Two types of explanations that we have not delved into are counterfactuals and attention. Counterfactuals identify changes necessary for achieving alternative and possibly more desirable outcomes [wachter2017counterfactual], for instance what should be changed in a loan application in order for it to be approved. They have become popular in XAI as a mean to help stakeholders to form actionable plans and control the system’s behavior [lim2012improving, karimi2021algorithmic], but have recently shown promise as a mean to design novel interaction strategies [kaushik2019learning, wu2021polyjuice, de2022generating]. Attention mechanisms [bahdanau2014neural, vaswani2017attention] also offer insight into the decision process of neural networks and, although their interpretation is somewhat controversial [bastings2020elephant], they are a viable alternative to gradient-based attributions for integrating explanatory feedback into the model in an end-to-end manner [mitsuhara2019embedding, heo2020cost].

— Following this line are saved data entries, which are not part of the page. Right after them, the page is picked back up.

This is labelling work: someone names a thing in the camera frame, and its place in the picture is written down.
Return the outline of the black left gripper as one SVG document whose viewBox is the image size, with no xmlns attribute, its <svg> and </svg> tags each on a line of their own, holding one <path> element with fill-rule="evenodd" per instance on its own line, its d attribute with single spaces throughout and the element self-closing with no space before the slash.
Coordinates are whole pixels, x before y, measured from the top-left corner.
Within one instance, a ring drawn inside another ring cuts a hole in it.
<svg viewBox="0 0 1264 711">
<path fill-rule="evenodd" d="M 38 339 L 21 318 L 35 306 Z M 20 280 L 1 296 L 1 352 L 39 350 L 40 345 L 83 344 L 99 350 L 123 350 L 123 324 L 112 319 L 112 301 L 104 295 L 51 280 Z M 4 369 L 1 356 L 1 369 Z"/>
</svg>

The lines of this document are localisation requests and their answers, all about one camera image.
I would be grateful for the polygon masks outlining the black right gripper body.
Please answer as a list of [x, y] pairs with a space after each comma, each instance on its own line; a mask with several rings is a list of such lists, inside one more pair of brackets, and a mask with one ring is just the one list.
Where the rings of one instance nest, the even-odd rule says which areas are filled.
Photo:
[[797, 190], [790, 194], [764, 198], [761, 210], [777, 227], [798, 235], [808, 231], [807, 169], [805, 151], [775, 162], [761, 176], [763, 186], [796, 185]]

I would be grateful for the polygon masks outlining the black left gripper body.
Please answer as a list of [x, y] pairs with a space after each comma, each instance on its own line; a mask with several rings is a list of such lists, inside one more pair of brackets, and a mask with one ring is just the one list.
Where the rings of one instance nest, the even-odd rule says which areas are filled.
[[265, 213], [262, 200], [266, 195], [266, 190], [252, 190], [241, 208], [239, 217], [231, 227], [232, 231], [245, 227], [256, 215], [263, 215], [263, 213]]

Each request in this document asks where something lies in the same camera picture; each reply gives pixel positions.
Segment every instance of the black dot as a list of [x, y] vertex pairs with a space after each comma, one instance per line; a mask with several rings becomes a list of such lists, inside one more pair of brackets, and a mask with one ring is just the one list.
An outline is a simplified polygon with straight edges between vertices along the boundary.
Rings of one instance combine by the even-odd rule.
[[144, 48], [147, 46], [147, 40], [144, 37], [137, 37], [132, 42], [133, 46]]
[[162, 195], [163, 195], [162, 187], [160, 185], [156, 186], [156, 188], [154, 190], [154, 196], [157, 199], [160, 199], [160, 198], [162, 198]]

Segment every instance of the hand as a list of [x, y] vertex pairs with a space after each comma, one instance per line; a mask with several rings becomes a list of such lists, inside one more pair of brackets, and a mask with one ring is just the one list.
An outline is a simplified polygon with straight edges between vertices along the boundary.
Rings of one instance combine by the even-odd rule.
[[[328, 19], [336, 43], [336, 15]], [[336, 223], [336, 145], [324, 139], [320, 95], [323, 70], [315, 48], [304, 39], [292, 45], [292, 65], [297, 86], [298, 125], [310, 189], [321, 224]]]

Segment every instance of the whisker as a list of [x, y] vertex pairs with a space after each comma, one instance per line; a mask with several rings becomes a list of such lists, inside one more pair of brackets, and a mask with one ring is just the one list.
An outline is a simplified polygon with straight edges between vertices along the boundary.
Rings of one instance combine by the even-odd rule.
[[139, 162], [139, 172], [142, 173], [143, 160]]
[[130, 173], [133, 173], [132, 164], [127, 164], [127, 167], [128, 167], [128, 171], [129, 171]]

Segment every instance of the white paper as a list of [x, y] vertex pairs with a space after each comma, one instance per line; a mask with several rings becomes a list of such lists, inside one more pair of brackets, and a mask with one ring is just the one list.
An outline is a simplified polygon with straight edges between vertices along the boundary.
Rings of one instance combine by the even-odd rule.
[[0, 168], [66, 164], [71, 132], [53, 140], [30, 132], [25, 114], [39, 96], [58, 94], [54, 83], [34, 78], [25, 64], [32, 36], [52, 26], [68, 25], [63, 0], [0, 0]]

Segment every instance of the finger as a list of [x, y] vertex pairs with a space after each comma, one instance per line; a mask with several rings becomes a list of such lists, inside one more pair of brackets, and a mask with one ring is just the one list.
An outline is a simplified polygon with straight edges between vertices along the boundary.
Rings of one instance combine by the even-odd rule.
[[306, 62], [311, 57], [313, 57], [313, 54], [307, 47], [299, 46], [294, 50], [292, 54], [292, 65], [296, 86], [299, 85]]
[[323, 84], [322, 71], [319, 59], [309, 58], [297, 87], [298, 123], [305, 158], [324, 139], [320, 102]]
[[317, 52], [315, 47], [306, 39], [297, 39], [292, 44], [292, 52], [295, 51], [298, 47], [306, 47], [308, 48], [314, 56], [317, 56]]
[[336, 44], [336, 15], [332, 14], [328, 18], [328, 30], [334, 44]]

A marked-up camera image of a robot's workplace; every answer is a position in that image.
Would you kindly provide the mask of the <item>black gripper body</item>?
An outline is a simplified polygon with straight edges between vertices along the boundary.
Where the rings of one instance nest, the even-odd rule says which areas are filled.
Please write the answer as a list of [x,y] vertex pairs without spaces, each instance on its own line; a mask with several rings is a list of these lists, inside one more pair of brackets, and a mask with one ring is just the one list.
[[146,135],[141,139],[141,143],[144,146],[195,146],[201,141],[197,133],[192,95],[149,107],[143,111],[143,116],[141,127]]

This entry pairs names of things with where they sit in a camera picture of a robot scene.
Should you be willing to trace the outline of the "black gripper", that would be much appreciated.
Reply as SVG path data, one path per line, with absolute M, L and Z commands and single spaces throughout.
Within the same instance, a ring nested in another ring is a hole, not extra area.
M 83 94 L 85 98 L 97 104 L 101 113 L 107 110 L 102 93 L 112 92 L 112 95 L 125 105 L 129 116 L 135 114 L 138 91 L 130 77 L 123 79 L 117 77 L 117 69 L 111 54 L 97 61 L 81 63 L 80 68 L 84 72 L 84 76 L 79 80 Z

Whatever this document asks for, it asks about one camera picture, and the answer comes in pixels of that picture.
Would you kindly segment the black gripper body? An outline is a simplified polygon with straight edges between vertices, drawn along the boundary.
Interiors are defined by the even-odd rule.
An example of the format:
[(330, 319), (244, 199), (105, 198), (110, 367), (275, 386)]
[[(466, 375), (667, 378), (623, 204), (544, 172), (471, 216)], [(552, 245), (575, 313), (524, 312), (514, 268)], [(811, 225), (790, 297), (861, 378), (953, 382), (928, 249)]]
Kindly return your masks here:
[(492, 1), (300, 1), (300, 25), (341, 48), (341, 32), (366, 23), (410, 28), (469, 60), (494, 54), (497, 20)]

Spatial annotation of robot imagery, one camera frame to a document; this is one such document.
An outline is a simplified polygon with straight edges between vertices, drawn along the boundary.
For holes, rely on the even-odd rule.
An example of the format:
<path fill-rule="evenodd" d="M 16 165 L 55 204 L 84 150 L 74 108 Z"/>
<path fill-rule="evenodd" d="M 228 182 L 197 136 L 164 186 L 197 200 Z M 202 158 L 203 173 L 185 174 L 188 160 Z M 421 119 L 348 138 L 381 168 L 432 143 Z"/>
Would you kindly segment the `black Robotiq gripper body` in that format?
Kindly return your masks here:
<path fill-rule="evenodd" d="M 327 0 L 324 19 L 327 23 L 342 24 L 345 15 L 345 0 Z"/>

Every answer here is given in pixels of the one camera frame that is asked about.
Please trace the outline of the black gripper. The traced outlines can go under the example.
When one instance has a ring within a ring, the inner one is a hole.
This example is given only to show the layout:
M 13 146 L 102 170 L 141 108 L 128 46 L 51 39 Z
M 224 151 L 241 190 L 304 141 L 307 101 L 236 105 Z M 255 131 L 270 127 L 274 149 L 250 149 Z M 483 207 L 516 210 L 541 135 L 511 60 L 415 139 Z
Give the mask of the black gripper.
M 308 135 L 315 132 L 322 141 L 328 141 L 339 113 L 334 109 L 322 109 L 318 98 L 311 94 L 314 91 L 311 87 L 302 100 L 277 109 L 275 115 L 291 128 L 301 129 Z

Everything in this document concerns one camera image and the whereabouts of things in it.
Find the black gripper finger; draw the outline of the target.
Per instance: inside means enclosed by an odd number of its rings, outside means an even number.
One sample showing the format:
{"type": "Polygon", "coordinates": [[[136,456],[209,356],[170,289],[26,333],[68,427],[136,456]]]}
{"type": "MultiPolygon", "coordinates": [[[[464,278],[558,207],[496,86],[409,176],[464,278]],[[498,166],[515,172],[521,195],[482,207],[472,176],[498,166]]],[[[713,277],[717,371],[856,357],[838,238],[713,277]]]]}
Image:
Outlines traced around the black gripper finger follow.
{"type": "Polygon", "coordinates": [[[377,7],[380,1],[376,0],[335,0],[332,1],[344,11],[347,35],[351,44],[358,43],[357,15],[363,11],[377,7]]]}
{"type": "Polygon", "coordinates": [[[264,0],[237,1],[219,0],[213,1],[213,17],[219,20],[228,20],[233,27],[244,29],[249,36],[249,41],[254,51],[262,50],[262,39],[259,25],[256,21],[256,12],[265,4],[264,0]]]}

Finally, another important aspect that we had to omit is causality [pearl2009causality], which is perhaps the most solid foundation for imbuing cause-effect relationships within ML models [chattopadhyay2019neural, xu2021causality], and conversely the ability to identify causal relationships between inputs and predictions constitutes a fundamental step towards explaining model predictions [Holzinger2019, geiger2021causal]. Work on causality in interactive ML is however sparse at best.

8 Conclusion

This overview provides a conceptual guide on current research on integrating explanations into interactive machine learning for the purpose of establishing a rich bi-directional communication loop between machine learning models and human stakeholders in a way that is beneficial to all parties involved. Explanations make it possible for users to better understand the machine’s behavior, spot possible limitations and bugs in its reasoning patterns, establish control over the machine, and modulate trust. At the same time, the machine obtains high-quality, informed feedback in exchange. We categorized existing approaches along four dimensions, namely algorithmic goal, type of machine explanations involved, human feedback received, and incorporation strategy, facilitating the identification of links between different approaches as well as respective strengths and limitations. In addition, we identified a number of open problems impacting the human and machine sides of explanatory interaction and highlighted noteworthy paths of future, with the goal of spurring further research into this novel and promising approach, helping to bridge the gap towards human-centric machine learning and AI.